The cerebral hemisphere contains two large central masses of grey matter, the nucleus caudatus and the nucleus lenticularis, often described as a single structure under the name “corpus striatum.” Their functions are unknown. The nerve-fibres which connect the cerebral hemispheres with the rest of the central nervous system form two thick limbs or crura on the under side of the brain. Each crus turns upwards into its hemisphere, between the nucleus caudatus and optic thalamus (the latter belongs to the “between-brain”) on the inner side, and the nucleus lenticularis on the outer. In this passage the compact crus, which is somewhat flattened, is termed the “internal capsule.” Immediately above the three grey masses the internal capsule disperses as a fountain of fibres which go to all parts of the cortex. Mingled with these radiating fibres are vast numbers of others, proper to the hemispheres, which run tangentially. Some, crossing the median plane, as the corpus callosum, bind the two hemispheres together. Others form tracts which can be followed from one end or pole of the hemisphere to the other. Groups of fibres, dipping but little below the cortex, unite nearly adjacent spots or neighbouring convolutions.

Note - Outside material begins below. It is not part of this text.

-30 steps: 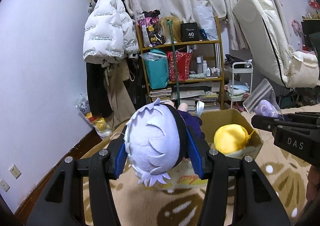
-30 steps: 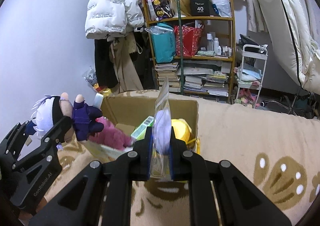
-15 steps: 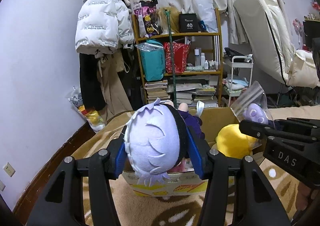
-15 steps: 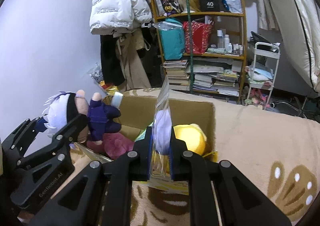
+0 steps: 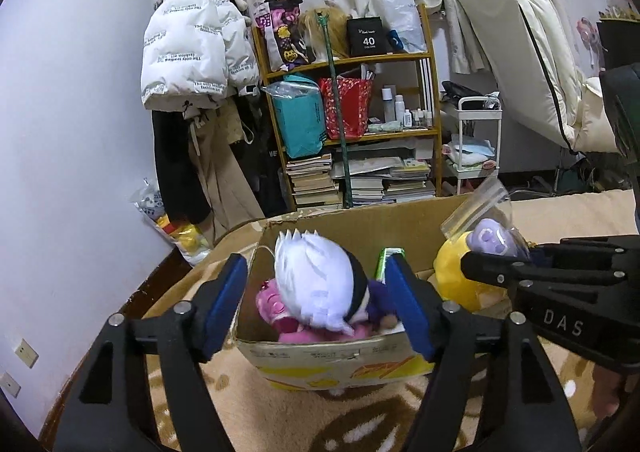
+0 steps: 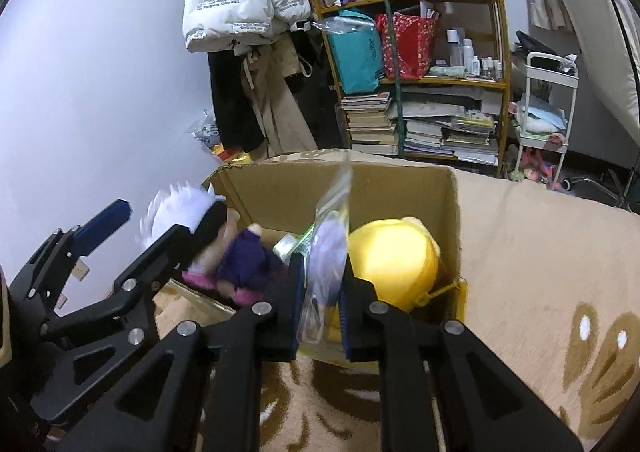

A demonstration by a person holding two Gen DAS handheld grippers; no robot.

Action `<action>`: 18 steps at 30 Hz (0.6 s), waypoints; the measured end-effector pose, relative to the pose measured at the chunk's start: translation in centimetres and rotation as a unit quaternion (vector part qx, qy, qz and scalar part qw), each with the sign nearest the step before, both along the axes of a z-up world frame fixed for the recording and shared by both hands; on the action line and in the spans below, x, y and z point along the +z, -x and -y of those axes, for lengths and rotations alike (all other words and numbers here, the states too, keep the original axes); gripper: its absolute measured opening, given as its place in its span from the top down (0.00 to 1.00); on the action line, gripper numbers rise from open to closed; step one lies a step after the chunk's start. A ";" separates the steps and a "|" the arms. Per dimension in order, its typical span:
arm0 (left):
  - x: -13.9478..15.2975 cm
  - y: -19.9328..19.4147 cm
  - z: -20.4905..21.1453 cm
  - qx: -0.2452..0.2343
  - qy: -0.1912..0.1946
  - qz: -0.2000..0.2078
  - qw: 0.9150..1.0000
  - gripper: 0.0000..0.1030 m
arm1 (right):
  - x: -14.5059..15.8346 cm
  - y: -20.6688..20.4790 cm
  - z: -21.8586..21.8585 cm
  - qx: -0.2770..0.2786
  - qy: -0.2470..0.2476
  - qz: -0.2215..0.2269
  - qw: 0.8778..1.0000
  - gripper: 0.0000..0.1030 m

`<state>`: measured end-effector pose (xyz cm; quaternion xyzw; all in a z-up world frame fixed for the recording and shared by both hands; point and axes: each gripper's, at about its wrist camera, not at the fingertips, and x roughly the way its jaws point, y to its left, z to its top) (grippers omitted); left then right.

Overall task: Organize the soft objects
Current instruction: 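Carry both plushes over the box and open both tools to drop them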

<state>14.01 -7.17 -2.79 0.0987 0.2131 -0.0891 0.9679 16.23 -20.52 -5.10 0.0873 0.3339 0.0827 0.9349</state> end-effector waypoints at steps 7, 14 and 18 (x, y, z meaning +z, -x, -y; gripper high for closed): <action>0.3 0.2 -0.7 0.009 0.005 -0.004 1.000 0.18 | 0.2 0.3 0.4 0.000 -0.007 0.002 1.000 0.73; 0.8 0.8 -2.1 0.028 0.017 -0.005 0.999 0.15 | 1.0 1.2 0.1 0.001 -0.006 0.021 1.000 0.56; 1.1 1.4 -2.9 0.039 0.015 0.001 0.999 0.07 | 1.2 1.5 0.5 -0.008 -0.011 0.023 1.000 0.51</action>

The folding of the cortex beneath fissures is due to the necessity of disposing of a certain bulk of grey matter without increasing its thickness beyond the proper limit. Since the superficial area of a sphere varies as the square of its radius, whereas its capacity varies as the cube, it is possible for a fixed relation to be maintained between the amount of cortex and the amount of white matter in the brain, only by the folds increasing in depth as the size of the brain increases. Fissuring is a response to a mechanical need. This does not imply, however, that the lines along which it takes place are devoid of morphological meaning. The similarity in pattern of the convolutions and fissures in various animals, and the regular progress of their development in each individual, prove the contrary. If they are not absolutely trustworthy as boundaries of areas of separate function—and further evidence will be needed before a decision can be pronounced upon this disputed question—they are in the main satisfactory as landmarks.